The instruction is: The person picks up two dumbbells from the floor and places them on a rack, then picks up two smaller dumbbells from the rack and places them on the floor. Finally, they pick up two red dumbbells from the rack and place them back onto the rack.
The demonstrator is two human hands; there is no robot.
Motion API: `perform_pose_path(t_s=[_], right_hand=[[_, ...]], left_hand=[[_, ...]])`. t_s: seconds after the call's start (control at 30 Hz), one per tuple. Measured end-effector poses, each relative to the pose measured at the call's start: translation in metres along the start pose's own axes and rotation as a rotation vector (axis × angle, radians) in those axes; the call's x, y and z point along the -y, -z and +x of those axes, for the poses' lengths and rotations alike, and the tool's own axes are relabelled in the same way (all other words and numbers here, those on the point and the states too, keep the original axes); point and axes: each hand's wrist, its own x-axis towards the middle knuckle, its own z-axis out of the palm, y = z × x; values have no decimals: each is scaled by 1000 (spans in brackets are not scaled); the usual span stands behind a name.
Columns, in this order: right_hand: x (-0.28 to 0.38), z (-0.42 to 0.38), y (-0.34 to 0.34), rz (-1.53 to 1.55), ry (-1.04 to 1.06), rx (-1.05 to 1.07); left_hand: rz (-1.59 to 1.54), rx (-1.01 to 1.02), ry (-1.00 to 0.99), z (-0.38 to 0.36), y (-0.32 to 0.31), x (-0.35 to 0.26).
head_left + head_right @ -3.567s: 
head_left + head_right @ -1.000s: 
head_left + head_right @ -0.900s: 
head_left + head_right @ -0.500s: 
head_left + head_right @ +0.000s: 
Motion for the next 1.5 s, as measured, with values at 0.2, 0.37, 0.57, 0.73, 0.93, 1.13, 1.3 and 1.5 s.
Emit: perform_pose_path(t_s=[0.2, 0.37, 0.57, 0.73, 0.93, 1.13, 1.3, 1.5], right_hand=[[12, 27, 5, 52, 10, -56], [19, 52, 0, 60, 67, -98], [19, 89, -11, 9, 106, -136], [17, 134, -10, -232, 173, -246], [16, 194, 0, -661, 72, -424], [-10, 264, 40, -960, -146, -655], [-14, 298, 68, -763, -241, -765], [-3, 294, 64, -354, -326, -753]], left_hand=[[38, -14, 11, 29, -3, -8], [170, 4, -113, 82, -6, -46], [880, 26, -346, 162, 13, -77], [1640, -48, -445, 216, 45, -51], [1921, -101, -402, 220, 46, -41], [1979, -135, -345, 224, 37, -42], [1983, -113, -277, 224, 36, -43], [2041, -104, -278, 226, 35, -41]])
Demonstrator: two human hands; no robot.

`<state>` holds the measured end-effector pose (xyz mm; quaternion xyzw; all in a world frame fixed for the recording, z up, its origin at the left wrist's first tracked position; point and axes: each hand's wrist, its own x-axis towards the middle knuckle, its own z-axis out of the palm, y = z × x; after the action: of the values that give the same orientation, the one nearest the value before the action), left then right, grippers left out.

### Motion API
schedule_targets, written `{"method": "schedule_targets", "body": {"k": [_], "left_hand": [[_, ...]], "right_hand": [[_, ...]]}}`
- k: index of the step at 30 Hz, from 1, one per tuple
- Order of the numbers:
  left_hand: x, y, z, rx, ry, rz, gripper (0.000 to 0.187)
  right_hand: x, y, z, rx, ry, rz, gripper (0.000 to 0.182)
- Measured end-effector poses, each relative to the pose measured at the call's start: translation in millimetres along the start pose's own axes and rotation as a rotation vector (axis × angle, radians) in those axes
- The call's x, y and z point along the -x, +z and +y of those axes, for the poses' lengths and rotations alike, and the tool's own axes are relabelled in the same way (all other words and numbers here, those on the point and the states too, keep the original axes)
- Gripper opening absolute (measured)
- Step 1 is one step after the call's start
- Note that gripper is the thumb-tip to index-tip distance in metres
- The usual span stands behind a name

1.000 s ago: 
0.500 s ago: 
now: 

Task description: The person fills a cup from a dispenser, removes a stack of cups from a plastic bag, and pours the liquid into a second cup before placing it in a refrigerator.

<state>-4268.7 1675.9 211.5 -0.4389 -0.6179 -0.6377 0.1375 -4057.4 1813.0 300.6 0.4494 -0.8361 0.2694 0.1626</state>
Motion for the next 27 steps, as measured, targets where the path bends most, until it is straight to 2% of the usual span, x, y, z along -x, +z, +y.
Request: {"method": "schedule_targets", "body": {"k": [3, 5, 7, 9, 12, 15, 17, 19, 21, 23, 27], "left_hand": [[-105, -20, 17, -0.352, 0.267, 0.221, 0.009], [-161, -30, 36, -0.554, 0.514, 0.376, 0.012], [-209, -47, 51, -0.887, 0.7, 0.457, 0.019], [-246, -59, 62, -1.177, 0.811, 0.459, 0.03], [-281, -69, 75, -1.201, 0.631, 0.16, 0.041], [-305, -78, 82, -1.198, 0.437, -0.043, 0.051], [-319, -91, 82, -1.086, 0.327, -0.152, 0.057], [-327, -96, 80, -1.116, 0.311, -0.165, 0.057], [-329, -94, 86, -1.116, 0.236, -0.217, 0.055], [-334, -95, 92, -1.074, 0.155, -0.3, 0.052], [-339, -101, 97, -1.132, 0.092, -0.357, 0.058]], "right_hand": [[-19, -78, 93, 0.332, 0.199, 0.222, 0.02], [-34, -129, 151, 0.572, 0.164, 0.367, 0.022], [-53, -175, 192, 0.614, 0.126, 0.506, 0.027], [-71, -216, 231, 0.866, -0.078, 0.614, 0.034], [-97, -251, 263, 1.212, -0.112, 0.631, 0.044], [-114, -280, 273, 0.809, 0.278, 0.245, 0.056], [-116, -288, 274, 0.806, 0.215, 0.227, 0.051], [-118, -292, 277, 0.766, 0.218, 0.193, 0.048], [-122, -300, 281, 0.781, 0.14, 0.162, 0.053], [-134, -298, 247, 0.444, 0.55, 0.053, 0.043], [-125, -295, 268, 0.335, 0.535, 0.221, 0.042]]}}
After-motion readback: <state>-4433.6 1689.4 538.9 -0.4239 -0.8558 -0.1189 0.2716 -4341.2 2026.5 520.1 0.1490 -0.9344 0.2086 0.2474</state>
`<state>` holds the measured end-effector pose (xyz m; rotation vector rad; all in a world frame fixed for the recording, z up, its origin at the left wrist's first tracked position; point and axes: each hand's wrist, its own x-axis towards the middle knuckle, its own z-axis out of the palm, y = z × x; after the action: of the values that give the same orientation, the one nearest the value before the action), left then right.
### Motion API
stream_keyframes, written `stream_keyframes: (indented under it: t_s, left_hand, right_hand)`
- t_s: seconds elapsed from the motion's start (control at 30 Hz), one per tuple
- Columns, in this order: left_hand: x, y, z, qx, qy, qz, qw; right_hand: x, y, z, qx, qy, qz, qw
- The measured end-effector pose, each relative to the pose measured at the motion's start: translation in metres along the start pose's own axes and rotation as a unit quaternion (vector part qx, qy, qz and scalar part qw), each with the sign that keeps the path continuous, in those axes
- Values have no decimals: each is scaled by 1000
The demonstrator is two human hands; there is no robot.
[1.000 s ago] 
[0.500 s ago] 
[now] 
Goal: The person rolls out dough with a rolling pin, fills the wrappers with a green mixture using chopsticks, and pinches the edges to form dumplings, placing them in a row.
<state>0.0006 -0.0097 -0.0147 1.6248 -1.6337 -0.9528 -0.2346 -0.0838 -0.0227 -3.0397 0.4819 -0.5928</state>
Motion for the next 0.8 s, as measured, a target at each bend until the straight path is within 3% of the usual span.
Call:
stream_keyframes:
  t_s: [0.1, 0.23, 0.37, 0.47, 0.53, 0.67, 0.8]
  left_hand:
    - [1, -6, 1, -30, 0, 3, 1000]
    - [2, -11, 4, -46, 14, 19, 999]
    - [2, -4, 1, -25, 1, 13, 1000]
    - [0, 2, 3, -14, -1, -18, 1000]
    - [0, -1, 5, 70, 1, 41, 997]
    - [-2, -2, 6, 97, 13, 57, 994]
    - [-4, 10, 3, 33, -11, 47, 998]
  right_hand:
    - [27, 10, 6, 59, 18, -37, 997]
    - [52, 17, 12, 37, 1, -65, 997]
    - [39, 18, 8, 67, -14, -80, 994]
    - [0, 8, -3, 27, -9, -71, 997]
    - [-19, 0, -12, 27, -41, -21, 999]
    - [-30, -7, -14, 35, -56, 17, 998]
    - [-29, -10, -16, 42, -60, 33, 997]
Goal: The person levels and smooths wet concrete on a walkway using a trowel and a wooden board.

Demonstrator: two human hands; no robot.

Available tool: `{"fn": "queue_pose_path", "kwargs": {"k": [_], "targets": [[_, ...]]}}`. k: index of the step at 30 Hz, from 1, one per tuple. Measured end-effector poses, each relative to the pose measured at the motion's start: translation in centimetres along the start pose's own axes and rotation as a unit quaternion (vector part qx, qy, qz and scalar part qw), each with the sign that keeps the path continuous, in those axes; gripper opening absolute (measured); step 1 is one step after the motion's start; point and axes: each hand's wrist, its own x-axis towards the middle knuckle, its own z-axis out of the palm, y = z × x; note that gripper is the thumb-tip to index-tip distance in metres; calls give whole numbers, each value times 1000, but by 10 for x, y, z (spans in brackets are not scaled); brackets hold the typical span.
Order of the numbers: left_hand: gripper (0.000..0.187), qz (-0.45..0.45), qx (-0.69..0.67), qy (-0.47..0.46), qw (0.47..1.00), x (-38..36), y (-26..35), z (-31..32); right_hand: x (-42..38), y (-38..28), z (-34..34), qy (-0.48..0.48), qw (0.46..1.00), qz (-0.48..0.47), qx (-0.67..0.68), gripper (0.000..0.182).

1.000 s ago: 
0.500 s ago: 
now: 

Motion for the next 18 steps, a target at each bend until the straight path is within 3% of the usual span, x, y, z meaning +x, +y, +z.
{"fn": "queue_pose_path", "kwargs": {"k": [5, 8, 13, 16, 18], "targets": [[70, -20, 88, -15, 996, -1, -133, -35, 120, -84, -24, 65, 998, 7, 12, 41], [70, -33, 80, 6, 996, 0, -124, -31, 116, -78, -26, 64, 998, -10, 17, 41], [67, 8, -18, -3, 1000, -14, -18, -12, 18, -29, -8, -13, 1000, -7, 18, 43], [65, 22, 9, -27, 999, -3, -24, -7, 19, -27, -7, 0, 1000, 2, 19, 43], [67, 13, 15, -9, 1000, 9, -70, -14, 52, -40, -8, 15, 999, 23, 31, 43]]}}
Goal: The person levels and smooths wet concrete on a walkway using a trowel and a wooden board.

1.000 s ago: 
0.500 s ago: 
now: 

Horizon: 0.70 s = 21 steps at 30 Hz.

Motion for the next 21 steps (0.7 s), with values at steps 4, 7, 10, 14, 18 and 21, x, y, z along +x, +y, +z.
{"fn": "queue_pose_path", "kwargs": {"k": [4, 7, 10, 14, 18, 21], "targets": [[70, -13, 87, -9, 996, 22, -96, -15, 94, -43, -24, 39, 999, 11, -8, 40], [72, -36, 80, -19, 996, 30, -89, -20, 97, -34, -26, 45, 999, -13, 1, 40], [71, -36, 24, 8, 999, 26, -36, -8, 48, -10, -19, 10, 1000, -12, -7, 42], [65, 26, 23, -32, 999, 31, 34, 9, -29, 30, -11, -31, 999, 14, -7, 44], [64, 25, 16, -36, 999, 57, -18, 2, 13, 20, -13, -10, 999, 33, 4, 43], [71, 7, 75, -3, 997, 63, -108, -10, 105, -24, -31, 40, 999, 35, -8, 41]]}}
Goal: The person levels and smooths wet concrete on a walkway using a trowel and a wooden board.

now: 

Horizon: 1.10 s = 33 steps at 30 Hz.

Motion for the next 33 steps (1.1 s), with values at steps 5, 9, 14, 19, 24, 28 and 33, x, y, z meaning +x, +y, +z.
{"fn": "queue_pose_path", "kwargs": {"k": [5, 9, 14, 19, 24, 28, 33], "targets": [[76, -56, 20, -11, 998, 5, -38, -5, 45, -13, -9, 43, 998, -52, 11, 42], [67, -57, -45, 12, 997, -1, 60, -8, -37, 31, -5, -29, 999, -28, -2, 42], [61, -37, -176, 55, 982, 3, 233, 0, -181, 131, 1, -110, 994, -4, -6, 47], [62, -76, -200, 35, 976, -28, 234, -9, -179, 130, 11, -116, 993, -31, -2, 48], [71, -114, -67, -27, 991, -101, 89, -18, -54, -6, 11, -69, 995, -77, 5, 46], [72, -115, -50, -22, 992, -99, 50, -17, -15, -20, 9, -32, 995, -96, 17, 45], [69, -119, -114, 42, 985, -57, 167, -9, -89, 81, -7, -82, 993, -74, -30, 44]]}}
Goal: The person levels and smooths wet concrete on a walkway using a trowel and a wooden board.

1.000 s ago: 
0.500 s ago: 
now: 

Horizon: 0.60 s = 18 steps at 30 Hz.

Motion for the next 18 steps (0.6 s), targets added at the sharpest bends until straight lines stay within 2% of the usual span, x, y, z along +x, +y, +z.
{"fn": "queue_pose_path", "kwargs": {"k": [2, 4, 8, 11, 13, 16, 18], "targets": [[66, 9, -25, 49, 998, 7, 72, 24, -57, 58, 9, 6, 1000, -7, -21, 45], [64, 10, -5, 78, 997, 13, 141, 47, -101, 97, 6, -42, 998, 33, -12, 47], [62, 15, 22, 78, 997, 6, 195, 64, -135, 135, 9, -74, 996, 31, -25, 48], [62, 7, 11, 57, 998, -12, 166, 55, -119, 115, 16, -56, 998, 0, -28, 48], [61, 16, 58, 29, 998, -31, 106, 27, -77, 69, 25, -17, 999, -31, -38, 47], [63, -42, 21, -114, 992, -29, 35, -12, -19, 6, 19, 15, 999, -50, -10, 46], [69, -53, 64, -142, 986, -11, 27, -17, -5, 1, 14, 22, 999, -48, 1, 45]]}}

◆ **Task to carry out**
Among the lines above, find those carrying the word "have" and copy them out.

◆ **Result of the task**
Motion API: `perform_pose_path(t_s=[_], right_hand=[[_, ...]], left_hand=[[_, ...]])`. t_s: seconds after the call's start (control at 30 Hz), one per tuple. Measured end-effector poses, each relative to the pose measured at the call's start: translation in metres along the start pose's own axes and rotation as a rotation vector (axis × angle, radians) in those axes; the call's x, y and z point along the -y, -z and +x of those axes, for the poses' lengths and rotations alike, and the tool's own axes are relabelled in the same way (all other words and numbers here, those on the point and the states too, keep the original axes); point and axes: each hand's wrist, its own x-axis towards the middle knuckle, its own z-axis out of the palm, y = z × x; values have no decimals: each is scaled by 1000 (spans in brackets are not scaled); the usual span stands behind a name.
- Values have no decimals: each is scaled by 1000

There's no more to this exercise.